Theses and Dissertations
Issuing Body
Mississippi State University
Advisor
Schilling, M. Wes
Committee Member
Corzo, A.
Committee Member
Martin, J. M.
Committee Member
Silva, Juan L.
Date of Degree
8-7-2010
Document Type
Graduate Thesis - Open Access
Major
Food Science and Technology
Degree Name
Master of Science
College
College of Agriculture and Life Sciences
Department
Department of Food Science, Nutrition and Health Promotion
Abstract
Research was conducted to evaluate the effect of dietary amino acid (AA) density (Deficient (D), Low (L), High (H), and Excessive (E)) on broiler breast and thigh meat quality.

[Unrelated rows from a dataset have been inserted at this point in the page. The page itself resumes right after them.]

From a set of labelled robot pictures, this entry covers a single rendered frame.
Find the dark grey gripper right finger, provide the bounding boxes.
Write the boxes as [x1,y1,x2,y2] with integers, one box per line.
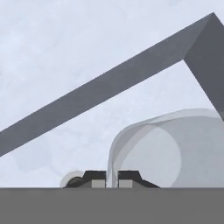
[117,170,161,189]

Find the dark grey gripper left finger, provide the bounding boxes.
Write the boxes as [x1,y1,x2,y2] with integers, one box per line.
[63,170,107,189]

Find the clear glass cup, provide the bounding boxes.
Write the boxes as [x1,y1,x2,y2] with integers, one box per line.
[106,108,224,189]

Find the pale round drain ring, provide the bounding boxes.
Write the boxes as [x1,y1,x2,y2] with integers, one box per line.
[59,170,86,189]

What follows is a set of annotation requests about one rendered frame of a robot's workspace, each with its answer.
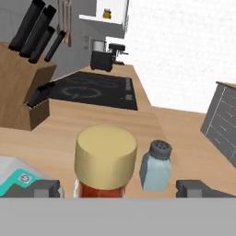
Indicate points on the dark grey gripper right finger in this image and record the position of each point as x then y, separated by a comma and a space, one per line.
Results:
193, 188

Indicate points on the wooden knife block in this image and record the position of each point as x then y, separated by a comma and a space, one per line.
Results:
23, 80

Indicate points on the black toaster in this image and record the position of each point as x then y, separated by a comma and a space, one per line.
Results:
101, 57

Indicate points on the hanging wooden utensils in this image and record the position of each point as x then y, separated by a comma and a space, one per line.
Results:
65, 19

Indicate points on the small yellow jar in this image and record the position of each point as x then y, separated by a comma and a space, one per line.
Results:
106, 14

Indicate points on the white wall cabinet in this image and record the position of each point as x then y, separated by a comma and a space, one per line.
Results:
106, 15

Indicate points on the black hob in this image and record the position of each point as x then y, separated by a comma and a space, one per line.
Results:
96, 89

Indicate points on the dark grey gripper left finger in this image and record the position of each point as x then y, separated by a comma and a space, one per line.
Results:
43, 188

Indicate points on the pale blue shaker grey top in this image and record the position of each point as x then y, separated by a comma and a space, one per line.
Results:
156, 168

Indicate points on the grey drawer unit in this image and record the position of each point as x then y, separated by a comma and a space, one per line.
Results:
221, 119

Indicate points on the white and teal box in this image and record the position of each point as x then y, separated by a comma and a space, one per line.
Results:
19, 177

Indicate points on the red bottle with tan cap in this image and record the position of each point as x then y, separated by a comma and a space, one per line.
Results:
105, 159

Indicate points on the black coffee machine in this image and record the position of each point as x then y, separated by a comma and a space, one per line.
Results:
118, 53

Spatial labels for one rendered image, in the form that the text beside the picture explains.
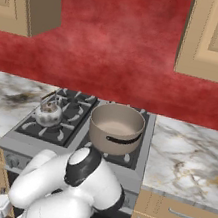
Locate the silver drawer handle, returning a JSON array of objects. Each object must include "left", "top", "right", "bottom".
[{"left": 166, "top": 207, "right": 205, "bottom": 218}]

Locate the grey stove with black grates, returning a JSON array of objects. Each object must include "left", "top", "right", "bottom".
[{"left": 0, "top": 77, "right": 160, "bottom": 218}]

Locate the beige pot with black handle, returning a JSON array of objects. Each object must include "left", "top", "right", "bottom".
[{"left": 83, "top": 99, "right": 149, "bottom": 161}]

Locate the grey stove knob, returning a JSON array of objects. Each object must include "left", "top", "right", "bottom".
[
  {"left": 4, "top": 153, "right": 21, "bottom": 170},
  {"left": 121, "top": 194, "right": 134, "bottom": 210}
]

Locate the grey speckled kettle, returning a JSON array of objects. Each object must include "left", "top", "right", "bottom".
[{"left": 31, "top": 88, "right": 68, "bottom": 131}]

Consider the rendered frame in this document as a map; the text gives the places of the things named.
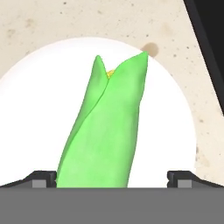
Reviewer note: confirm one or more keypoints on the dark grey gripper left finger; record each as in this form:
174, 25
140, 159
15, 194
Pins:
40, 178

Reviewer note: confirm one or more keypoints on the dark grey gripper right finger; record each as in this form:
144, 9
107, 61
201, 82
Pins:
182, 178

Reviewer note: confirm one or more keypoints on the green corn in husk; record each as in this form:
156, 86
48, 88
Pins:
106, 128

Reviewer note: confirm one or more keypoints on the white round plate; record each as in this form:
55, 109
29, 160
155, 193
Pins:
35, 116

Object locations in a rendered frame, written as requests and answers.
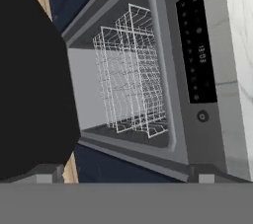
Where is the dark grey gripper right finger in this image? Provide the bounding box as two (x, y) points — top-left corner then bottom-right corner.
(188, 163), (252, 185)

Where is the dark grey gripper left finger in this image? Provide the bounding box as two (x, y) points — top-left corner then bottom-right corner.
(5, 163), (65, 185)

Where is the grey dishwasher with black panel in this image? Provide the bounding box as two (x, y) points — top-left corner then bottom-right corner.
(61, 0), (247, 184)

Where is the white wire dishwasher rack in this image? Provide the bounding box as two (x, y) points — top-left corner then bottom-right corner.
(116, 3), (170, 139)
(92, 26), (134, 135)

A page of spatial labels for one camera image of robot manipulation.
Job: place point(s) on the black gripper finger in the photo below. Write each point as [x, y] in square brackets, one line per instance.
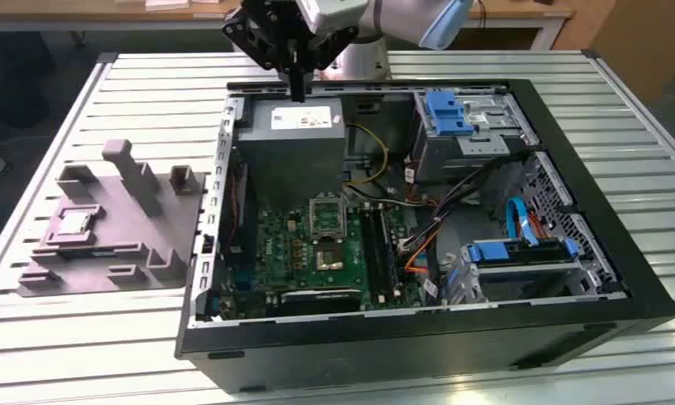
[247, 44]
[333, 50]

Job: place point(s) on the metal locking lever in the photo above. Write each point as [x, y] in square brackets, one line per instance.
[349, 197]

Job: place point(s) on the silver CPU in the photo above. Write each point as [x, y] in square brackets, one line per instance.
[74, 222]

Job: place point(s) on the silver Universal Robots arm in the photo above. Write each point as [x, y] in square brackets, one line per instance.
[366, 59]

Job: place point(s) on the CPU socket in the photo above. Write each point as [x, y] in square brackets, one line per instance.
[331, 257]

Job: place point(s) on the pink white box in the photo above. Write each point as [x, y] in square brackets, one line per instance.
[168, 4]

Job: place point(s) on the blue drive bay latch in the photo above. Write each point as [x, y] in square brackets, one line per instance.
[448, 114]

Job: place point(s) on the grey power supply unit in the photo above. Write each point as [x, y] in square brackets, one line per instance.
[287, 160]

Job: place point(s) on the wooden desk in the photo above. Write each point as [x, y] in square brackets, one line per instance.
[62, 10]

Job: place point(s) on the grey metal drive cage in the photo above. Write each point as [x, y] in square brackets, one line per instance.
[484, 145]

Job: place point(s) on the green motherboard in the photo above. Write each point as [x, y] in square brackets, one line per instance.
[282, 228]

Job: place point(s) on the black RAM slot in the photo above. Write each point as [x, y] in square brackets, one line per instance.
[386, 253]
[393, 253]
[377, 253]
[371, 253]

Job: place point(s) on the grey parts rack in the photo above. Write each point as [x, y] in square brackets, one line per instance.
[124, 236]

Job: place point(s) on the wooden cabinet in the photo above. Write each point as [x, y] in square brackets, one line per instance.
[641, 42]

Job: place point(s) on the blue carrier disk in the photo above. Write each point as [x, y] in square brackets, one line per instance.
[490, 252]

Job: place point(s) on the green RAM stick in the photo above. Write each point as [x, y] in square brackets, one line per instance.
[90, 253]

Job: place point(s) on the black Nvidia graphics card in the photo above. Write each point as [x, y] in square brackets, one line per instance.
[321, 297]

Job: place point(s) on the blue VGA port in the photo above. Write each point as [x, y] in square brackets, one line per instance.
[215, 306]

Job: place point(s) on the grey metal disk bay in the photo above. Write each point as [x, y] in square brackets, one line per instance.
[529, 268]

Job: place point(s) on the black PC case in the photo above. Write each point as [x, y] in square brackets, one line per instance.
[371, 354]

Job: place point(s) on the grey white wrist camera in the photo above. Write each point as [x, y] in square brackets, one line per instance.
[333, 14]

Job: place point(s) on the blue plastic bracket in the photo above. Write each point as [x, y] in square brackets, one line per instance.
[454, 280]

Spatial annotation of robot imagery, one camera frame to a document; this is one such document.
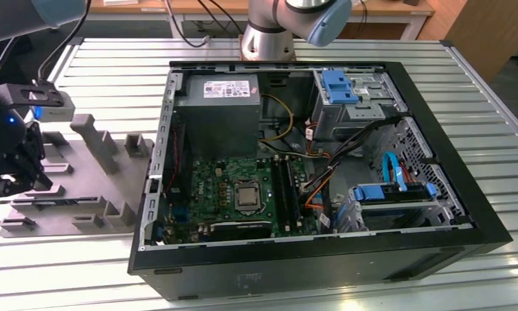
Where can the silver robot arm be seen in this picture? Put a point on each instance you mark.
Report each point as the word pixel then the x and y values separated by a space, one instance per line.
pixel 268 35

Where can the grey parts rack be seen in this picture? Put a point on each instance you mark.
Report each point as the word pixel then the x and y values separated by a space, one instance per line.
pixel 90 181

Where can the black case fan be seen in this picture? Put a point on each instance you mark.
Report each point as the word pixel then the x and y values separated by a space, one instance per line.
pixel 174 155

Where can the green motherboard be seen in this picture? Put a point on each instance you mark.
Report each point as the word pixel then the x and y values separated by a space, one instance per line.
pixel 206 181

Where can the grey power supply unit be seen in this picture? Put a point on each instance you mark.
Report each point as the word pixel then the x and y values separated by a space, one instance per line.
pixel 220 129

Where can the wooden desk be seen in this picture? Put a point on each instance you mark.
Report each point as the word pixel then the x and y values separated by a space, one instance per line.
pixel 154 9

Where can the CPU socket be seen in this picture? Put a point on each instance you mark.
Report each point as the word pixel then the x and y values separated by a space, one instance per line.
pixel 233 197

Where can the silver CPU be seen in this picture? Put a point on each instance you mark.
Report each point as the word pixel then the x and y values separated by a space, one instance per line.
pixel 246 197

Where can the black graphics card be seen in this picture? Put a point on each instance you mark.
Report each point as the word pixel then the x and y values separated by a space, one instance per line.
pixel 241 230

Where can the black open PC case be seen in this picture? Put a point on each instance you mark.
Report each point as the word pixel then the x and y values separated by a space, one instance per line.
pixel 285 272

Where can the blue plastic disk carrier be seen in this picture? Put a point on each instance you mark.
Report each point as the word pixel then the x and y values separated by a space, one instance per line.
pixel 338 94

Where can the silver metal drive cage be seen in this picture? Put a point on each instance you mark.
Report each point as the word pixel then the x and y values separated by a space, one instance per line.
pixel 370 111
pixel 397 210

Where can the blue carrier with black disk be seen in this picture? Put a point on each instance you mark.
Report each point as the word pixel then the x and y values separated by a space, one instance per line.
pixel 373 192

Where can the wooden cabinet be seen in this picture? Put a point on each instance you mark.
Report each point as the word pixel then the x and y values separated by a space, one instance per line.
pixel 488 32

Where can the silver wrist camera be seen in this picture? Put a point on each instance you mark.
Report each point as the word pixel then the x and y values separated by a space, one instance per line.
pixel 57 108

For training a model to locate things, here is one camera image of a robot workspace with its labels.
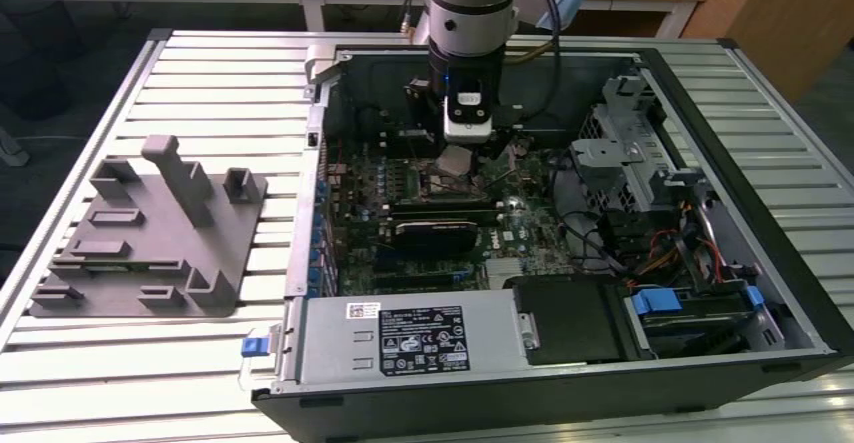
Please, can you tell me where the hard disk in blue carrier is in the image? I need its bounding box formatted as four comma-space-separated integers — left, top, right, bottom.
623, 285, 787, 359

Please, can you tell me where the metal socket cover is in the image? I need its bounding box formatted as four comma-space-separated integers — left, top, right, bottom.
503, 142, 529, 174

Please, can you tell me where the grey parts rack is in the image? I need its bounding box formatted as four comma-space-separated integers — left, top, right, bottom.
26, 134, 269, 318

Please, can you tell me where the orange wire bundle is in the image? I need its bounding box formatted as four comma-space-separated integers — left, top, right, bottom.
623, 247, 679, 287

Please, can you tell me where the black graphics card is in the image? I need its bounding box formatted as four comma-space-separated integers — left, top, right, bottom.
389, 219, 480, 255

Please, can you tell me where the black plastic shroud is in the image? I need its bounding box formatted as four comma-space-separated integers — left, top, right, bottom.
509, 275, 641, 367

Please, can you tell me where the black PC case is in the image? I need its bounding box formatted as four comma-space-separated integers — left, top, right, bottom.
237, 37, 854, 443

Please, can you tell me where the wooden cabinet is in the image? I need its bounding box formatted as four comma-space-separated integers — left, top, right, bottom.
683, 0, 854, 102

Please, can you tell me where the silver power supply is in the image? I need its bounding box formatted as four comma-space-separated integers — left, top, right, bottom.
282, 290, 533, 385

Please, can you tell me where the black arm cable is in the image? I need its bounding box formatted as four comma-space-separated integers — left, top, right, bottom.
529, 0, 565, 124

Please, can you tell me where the grey chair leg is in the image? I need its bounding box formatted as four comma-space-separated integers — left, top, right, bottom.
0, 125, 29, 167

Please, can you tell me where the silver CPU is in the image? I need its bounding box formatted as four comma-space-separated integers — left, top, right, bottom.
433, 144, 478, 178

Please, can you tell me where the silver chipset heatsink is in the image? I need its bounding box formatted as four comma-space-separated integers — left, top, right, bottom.
484, 257, 525, 282

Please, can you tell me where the silver drive cage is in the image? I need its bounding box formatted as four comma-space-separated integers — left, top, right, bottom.
565, 75, 675, 214

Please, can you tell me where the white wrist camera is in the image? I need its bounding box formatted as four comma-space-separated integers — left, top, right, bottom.
441, 90, 499, 143

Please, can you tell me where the green motherboard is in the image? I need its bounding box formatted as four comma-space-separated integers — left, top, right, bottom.
317, 135, 583, 298

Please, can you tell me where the red wire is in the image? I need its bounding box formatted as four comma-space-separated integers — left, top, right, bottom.
707, 240, 728, 284

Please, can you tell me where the black expansion slot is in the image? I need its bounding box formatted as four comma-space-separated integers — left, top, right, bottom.
372, 273, 468, 288

As expected, the feed conversion improved (P<0.05) as AA density increased. No differences (P>0.05) existed among treatments with regard to final pH, cooking loss, shear force, brine absorption proximate analysis, and average consumer acceptability of breast meat. The D AA diet yielded meat with less (P<0.05) moisture, less protein (P<0.05) and more fat (P<0.05) than all other treatments. Increasing AA density in the diet led to increased (P<0.05) concentrations of linoleic and linolenic acid in the thigh meat from the H and E treatments, thus making it more susceptible to oxidation (P<0.05) in comparison to the D and L treatments. Overall, data revealed that all four AA diets yielded high-quality breast and thigh meat with minimal product differences.
URI
https://hdl.handle.net/11668/21273
Recommended Citation
Lilly, Reid Alexander, "The Effects of Dietary Amino Acid Density in Broiler Feed on Carcass Characteristics and Meat Quality" (2010). Theses and Dissertations. 4400.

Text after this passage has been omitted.